** Records shown follows **
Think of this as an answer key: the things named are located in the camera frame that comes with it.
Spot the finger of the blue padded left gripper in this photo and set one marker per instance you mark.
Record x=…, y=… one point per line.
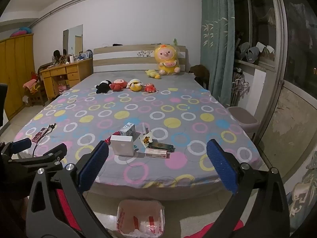
x=57, y=153
x=19, y=146

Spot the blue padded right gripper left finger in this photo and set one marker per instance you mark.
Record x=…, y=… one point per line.
x=90, y=166

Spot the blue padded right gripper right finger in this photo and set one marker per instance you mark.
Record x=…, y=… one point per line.
x=225, y=165

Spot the red snack wrapper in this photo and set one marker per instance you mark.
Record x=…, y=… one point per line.
x=108, y=140

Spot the white square box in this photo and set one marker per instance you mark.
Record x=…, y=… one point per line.
x=122, y=145

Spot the blue white milk carton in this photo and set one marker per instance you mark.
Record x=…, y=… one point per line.
x=128, y=129

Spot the dark green gold box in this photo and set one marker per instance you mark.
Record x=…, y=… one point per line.
x=163, y=146

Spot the white orange snack packet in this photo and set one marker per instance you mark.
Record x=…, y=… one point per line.
x=146, y=139

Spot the white red medicine box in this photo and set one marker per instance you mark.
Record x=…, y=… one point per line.
x=156, y=153

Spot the white red plastic trash bag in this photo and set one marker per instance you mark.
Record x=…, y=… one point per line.
x=140, y=218

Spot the red power strip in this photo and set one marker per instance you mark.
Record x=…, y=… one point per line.
x=39, y=135

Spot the wooden chair with clothes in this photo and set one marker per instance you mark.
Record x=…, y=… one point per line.
x=34, y=91

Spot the person in red clothes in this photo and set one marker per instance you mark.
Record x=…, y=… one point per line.
x=72, y=222

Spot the wooden desk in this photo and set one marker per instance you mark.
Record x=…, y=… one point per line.
x=68, y=74

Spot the black white plush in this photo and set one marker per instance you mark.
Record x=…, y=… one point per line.
x=103, y=87

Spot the bed with circle-pattern sheet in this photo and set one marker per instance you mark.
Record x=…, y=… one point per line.
x=181, y=113

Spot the red monkey plush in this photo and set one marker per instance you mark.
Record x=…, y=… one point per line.
x=118, y=85

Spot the yellow wooden wardrobe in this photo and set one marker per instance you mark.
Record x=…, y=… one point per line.
x=17, y=66

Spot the yellow white plush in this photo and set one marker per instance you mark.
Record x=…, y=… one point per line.
x=135, y=85

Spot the brown plush by bed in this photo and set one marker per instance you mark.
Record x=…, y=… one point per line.
x=201, y=74

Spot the small red plush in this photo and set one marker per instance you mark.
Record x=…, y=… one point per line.
x=150, y=88

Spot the small yellow green plush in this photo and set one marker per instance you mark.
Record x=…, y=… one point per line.
x=153, y=74

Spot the striped wooden headboard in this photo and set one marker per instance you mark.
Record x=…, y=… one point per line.
x=125, y=57

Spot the large yellow pig plush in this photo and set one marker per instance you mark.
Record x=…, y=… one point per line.
x=166, y=57

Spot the teal bamboo curtain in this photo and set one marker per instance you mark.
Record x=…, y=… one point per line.
x=217, y=46

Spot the wall mirror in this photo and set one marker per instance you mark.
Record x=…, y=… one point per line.
x=73, y=40

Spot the window frame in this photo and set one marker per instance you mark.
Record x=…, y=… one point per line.
x=273, y=86

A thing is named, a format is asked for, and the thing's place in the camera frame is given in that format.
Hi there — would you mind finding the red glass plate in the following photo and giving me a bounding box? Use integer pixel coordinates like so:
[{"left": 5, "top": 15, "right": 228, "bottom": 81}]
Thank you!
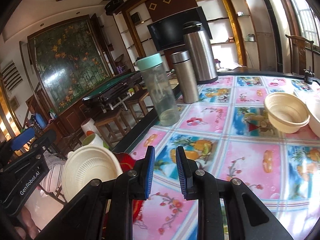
** End of Records shown **
**What to do:** Give back exactly the lines from the opening of the listing through the line holding "Spot the red snack", both ends included, with every picture omitted.

**Task output:**
Think of this as an answer key: the things named are located in the camera frame that comes with it.
Spot the finger of the blue padded left gripper in this photo and set one marker per instance you mark.
Record x=…, y=… one point per line.
x=57, y=153
x=19, y=146

Spot the blue padded right gripper left finger in this photo and set one marker per instance you mark.
Record x=…, y=… one point per line.
x=90, y=166

Spot the blue padded right gripper right finger in this photo and set one marker per instance you mark.
Record x=…, y=… one point per line.
x=225, y=165

Spot the red snack wrapper in this photo and set one marker per instance you mark.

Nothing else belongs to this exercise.